Despite record beef production, cattle prices have remained strong.
Much of that can be attributed to a strengthening economy and exports, according to an analysis from the Livestock Marketing Information Center.
Beef production is estimated to be at 27.1 billion pounds in 2018, up 3.3 percent from a year ago. The LMIC estimates fed cattle prices to be down 3 to 3.5 percent from a year ago, which represents the lowest annual average since 2011.
The center says calf and yearling prices are expected to be higher than prices in 2016 and 2017, adding growth in the cattle inventory will be modest as the aggressive phase of the cycle has passed.
While current conditions look favorable, the center warns there are some concerns.
“There are unknowns and potential headwinds for cattle markets during the next few years, not the least of which is the potential for U.S. beef, pork and chicken exports to falter under a cycle of tariffs and retaliation,” the LMIC says. “Also, any significant weakness in the domestic or global economy compared to the healthy conditions of the last 12 months could dampen demand for beef, and therefore cattle.”
With expansion slowing down, beef production will likely grow more slowly in the coming years.
“Assuming normal weather conditions, expect U.S. beef output to be about 27.5 billion pounds, up 1 to 2 percent for the year,” the LMIC says in its analysis. “That would be the smallest percentage increase since 2015 (note that year was the last to record a decline).”

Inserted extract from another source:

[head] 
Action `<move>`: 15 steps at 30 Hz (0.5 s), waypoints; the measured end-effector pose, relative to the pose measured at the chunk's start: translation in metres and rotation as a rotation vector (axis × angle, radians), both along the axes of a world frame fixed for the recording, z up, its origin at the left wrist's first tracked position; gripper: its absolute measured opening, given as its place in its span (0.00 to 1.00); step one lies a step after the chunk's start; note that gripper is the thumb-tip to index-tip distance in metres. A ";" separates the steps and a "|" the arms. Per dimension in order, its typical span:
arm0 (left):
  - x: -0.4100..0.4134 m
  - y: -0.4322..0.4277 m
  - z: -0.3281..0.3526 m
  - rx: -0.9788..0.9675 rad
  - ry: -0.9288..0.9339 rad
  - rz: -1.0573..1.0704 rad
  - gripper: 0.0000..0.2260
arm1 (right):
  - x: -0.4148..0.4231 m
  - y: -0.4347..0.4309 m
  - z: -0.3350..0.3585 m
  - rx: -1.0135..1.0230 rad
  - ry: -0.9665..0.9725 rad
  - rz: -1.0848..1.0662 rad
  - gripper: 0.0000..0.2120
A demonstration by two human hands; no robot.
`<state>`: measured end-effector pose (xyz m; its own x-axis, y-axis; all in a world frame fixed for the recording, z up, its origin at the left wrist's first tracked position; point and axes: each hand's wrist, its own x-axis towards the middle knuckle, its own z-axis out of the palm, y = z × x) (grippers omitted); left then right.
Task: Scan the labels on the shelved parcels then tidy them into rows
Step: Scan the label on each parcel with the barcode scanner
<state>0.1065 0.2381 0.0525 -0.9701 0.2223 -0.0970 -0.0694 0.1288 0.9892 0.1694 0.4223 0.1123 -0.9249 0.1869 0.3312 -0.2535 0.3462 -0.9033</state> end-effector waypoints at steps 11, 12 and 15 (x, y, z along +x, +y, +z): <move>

The center expects first-quarter fed cattle prices to be lower than in 2018, with prices similar the rest of the year compared to a year ago.
“A normal 2019 Midwest corn crop would set the stage for steady to modestly higher yearling and calf cattle prices in the second half of 2019 compared to the corresponding quarters in 2018,” the LMIC says. “If recent trends persist regarding cow and heifer slaughter levels, 2020 could mark the end of the current U.S. cattle inventory build-up.”
“Preliminary forecasts place beef output in 2020 unchanged to up 2 percent year-over-year. If the U.S. economy is still growing in 2020 and export markets do not deteriorate, expect modest year-over-year gains in prices forecast during that year.”